Abstract 9848: Image Guided Computational Model of the Mitral Valve in Heart Failure with Functional Mitral Regurgitation - A Platform for Preclinical Procedure Planning

Abstract

Introduction: Therapeutic benefit of correcting functional mitral regurgitation (FMR) is increasingly recognized, since positive results from COAPT trial indicate a significant reduction in hospitalization rate and mortality. However, this benefit is strongly dependent on the extent of reduction in FMR with the MitraClip system, which is often variable and unpredictable. We report a patient-specific, 3D echo derived computational model of the mitral valve that faithfully mimics the FMR-like valve for procedure planning. Methods: FMR datasets were obtained in two pigs that received a myocardial infarction via percutaneous occlusion of the left circumflex artery. 3D echo was performed 3 months after infarction, and images were segmented to obtain annular and leaflet geometry, and papillary muscle (PM) locations in the ventricle.
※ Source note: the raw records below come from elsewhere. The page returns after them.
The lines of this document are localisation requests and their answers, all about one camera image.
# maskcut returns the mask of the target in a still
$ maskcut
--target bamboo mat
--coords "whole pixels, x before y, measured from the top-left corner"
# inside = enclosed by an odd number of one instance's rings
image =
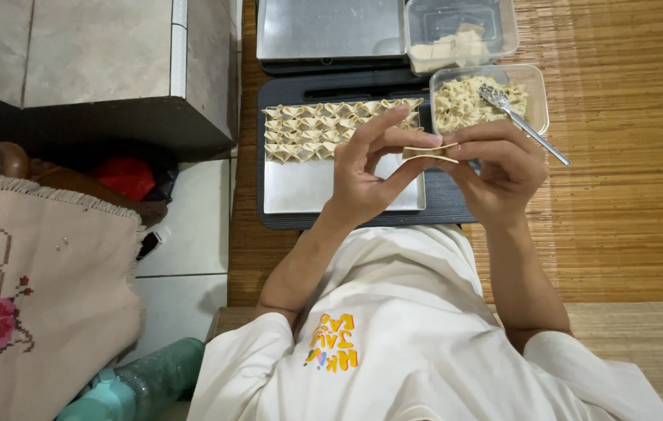
[[[663,302],[577,302],[566,308],[581,343],[600,358],[637,364],[663,400]],[[253,307],[223,307],[212,337],[253,317]]]
[[[521,46],[503,63],[545,76],[548,140],[569,168],[528,210],[545,270],[566,302],[663,301],[663,0],[515,0]],[[243,98],[228,304],[251,306],[297,239],[256,216],[254,1],[243,5]],[[482,228],[465,225],[486,300]]]

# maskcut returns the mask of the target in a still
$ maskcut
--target person
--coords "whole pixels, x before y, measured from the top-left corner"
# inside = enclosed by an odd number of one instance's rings
[[[189,421],[663,420],[640,369],[573,337],[542,270],[525,207],[548,177],[544,151],[508,120],[440,138],[395,128],[408,114],[388,110],[337,147],[333,196],[270,274],[256,319],[207,344]],[[438,165],[485,228],[502,328],[457,225],[356,229],[436,163],[383,180],[379,159],[442,142],[458,143],[447,151],[461,162]]]

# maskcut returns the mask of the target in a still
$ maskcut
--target fringe
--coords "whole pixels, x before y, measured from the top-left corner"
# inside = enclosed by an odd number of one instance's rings
[[[83,193],[73,192],[70,190],[59,190],[51,187],[41,187],[38,183],[30,180],[23,180],[22,178],[9,178],[0,175],[0,190],[22,193],[30,196],[40,198],[47,198],[57,202],[69,203],[72,205],[79,205],[89,207],[91,209],[121,216],[123,218],[134,219],[137,224],[136,242],[137,247],[134,248],[130,259],[129,267],[127,268],[127,287],[139,299],[139,331],[137,338],[139,338],[145,330],[146,312],[145,301],[142,300],[141,295],[133,288],[135,273],[137,268],[136,257],[139,254],[140,244],[145,238],[144,225],[141,225],[141,218],[136,211],[127,209],[126,207],[111,205],[104,202],[97,197],[89,196]]]

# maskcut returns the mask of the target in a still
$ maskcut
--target hand
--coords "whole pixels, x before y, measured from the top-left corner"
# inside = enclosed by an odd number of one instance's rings
[[[544,151],[510,120],[459,129],[444,138],[458,164],[439,163],[464,193],[467,209],[485,226],[512,226],[525,221],[526,205],[548,177]],[[467,162],[479,158],[477,175]]]
[[[432,158],[411,159],[386,180],[374,175],[376,165],[386,154],[401,154],[404,146],[441,145],[440,136],[395,128],[407,115],[407,105],[387,110],[357,129],[349,142],[337,146],[334,194],[322,215],[352,231],[383,212],[421,172],[435,164]]]

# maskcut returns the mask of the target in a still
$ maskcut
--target white tile floor
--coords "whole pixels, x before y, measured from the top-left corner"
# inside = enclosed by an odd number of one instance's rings
[[[223,5],[236,26],[238,42],[233,54],[240,74],[243,3],[223,0]],[[187,336],[204,340],[217,309],[227,304],[227,239],[235,164],[236,150],[230,159],[180,164],[168,215],[150,229],[160,235],[162,243],[136,270],[135,288],[147,306],[145,330],[121,364]],[[188,407],[179,402],[162,420],[185,420]]]
Chordal distribution was developed (Fig. A) based on anatomical measurements in hearts as they are not visible on echo. The PMs were sub-divided into three heads with marginal, strut and basal chordae emerging from these heads as seen in real hearts (Fig. B) . In FMR state, the PM locations are displaced, imposing a pre-strain on the chordae. Valve closure simulation was modeled by pre-straining the chordae and applying transvalvular pressure gradient on the leaflets, and stress analysis was performed. Results: Agreement in the truth dataset (echo image) and the model (simulated data) are shown in Fig. C , indicating fidelity of the model. Peak stresses were observed on A2 and P2 segments near the strut chordae insertion regions with maximum values of 7.62 and 4.93 MPa for each dataset (Fig. D) , which corresponds well with the previously reported findings. Conclusions: A proposed FMR modeling workflow allowed to obtain a realistic systolic configuration of the mitral valve. Such models may be used to virtually implement various FMR repair techniques, allowing to predict post-repair outcomes and optimize FMR repair at a patient-specific level.